The study protocol was as follows: (1) Each reader was individually trained with 30 radiographs outside the test dataset to familiarize them with the evaluation criteria and use of the CAD. (2) The readers interpreted the radiographs without using the AI-based CAD. If the reader concluded that there was a nodule in the image, then the lesion was annotated with a bounding box on the radiograph. Because the model was designed to produce bounding boxes on all areas that are considered to be positive, we instructed the readers to provide as many bounding boxes as they deemed necessary. (3) The CAD was then applied to the radiograph. (4) The reader interpreted the radiograph again, referring to the output of the CAD. If the reader changed their opinion, he or she annotated again or deleted the previous annotation. (5) The boxes annotated by the reader before and after use of the AI-based CAD were judged correct if the overlap, measured by the intersection over union (IoU), was 0.3 or higher. This value was chosen to meet a stricter standard based on the results from previous studies (Supplementary methods in Additional_File_1).

Statistical analysis

To evaluate the case-based performance of the readers and the CAD, the accuracy, sensitivity, specificity, positive predictive value (PPV), and negative predictive value (NPV) were evaluated. A lung cancer patient with annotations with an IoU greater than or equal to 0.3 for a ground-truth lesion on a chest radiograph was defined as a true positive (TP) case, a lung cancer patient with annotations with an IoU less than 0.3 for a ground-truth lesion on a chest radiograph was defined as a false negative (FN) case, a non-lung cancer case with no annotations on a chest radiograph was defined as a true negative (TN) case, and a non-lung cancer case with one or more annotations on the chest radiograph was defined as a false positive (FP) case.

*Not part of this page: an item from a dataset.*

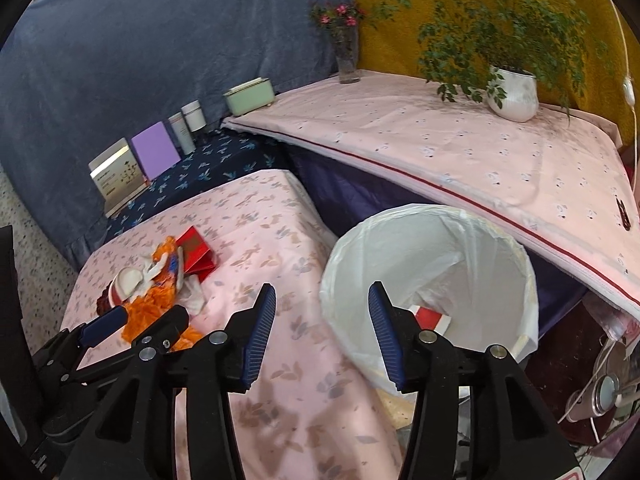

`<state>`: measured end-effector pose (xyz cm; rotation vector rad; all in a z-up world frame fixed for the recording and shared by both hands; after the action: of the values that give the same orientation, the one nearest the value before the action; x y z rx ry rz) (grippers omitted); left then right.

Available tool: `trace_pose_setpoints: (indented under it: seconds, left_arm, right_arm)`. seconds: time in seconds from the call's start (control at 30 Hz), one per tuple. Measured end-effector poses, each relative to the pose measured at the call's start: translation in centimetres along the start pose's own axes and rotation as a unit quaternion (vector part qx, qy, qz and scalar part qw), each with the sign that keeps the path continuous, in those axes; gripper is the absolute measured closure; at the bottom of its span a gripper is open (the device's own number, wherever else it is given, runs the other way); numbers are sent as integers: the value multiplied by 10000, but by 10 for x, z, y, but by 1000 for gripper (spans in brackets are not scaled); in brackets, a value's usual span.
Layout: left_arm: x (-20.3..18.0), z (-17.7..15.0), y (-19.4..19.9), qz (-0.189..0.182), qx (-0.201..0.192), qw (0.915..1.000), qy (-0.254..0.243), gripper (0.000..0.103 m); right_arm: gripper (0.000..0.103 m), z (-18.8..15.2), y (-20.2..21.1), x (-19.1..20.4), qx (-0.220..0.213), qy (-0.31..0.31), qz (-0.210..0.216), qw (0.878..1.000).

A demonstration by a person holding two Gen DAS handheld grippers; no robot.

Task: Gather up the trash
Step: 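Lower the paper cup into the bin and open the left tool, then grasp the orange plastic bag with the right tool while the left tool grasps the blue cloth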

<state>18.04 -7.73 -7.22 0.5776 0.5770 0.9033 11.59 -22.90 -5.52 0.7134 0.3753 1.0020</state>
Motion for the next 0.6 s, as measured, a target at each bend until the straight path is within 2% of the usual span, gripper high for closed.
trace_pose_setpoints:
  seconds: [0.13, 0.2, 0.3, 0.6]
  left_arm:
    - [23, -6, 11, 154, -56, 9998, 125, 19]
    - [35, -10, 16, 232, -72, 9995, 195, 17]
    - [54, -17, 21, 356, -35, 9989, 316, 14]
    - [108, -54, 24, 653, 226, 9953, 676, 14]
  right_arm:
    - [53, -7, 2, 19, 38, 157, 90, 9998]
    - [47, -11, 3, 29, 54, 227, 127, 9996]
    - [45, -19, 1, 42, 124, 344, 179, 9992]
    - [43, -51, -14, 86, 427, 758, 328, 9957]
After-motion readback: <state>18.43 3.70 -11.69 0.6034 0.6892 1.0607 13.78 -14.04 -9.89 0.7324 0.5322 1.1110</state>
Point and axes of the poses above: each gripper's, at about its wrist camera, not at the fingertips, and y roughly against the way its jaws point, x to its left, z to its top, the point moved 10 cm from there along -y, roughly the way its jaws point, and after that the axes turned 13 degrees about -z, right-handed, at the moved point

To evaluate the lesion-based performance of the readers and the CAD, we also determined the mean false positive indications per image (mFPI). The mFPI was defined as the value of the total false positive (FP) lesions divided by the total number of images. Annotated lesions were defined as FP if they had an IoU less than 0.3 with a ground-truth lesion. All annotations on a chest radiograph without lung cancer were defined as FP lesions.

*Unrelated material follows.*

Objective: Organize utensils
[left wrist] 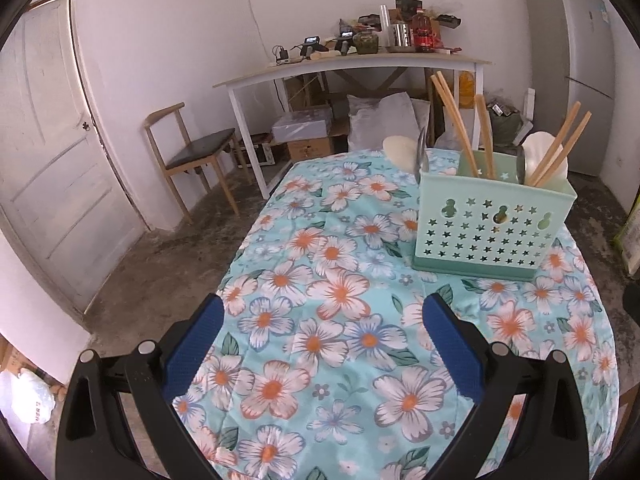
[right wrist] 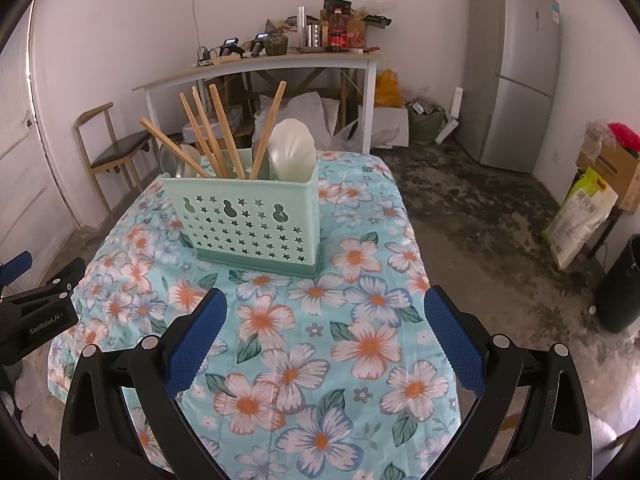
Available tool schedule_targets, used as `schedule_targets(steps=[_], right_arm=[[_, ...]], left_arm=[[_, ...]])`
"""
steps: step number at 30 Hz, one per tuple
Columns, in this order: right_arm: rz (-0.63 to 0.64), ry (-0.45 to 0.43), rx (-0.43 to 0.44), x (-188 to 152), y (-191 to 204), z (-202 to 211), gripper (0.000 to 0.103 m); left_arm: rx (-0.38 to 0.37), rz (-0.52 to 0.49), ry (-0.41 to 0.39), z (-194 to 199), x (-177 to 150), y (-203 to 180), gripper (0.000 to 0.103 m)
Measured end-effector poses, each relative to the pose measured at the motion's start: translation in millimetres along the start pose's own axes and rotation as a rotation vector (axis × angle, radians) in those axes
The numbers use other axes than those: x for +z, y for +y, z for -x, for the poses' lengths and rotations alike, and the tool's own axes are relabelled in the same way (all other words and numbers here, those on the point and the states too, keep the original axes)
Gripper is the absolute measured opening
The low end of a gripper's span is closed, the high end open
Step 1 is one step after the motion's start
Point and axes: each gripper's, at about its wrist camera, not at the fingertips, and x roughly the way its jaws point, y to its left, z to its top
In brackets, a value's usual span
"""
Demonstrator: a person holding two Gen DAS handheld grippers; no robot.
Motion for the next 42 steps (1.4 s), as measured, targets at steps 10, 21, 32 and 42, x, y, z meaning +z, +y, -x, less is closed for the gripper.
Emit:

These definitions are visually represented in Additional_File_2. In order to assess the improvement of readers’ performance metrics for detection of lung nodules due to the CAD, we determined the metrics for cases with and without CAD using Generalized Estimating Equations [26,27,28]. For each prediction metric, the performance with the CAD was divided by the performance without the CAD to assess the improved ratio. The statistical inferences were performed with two-sided 5% significance level. Decisions of readers before and after referencing CAD output were counted to evaluate the CAD effect. Two of the authors (D.U. and D.K.) performed all analyses using R, version 3.6.0.

Results

Datasets

From July 2017 through June 2018, we consecutively collected 122 chest radiographs from lung cancer patients. Eight radiographs were excluded because they contained metastases, 44 radiographs were excluded because the nodules were more than 30 mm in size, and four radiographs were excluded because the lesion showing was not nodular. The 66 remaining radiographs were annotated by author radiologists and seven radiographs were subsequently excluded because they concluded that the nodule was not visible on the chest radiograph. Thus, 59 radiographs from 59 patients were used as the malignant set. From July 2017 through June 2018, we collected 253 chest radiographs from patients with no nodule/mass finding via CT within 14 days. A total of 312 radiographs (59 malignant radiographs from 59 patients and 253 non-malignant radiographs from 253 patients; age range, 33–92 years; mean age ± standard deviation, 59 ± 13 years) were used for the test dataset to examine reader performance.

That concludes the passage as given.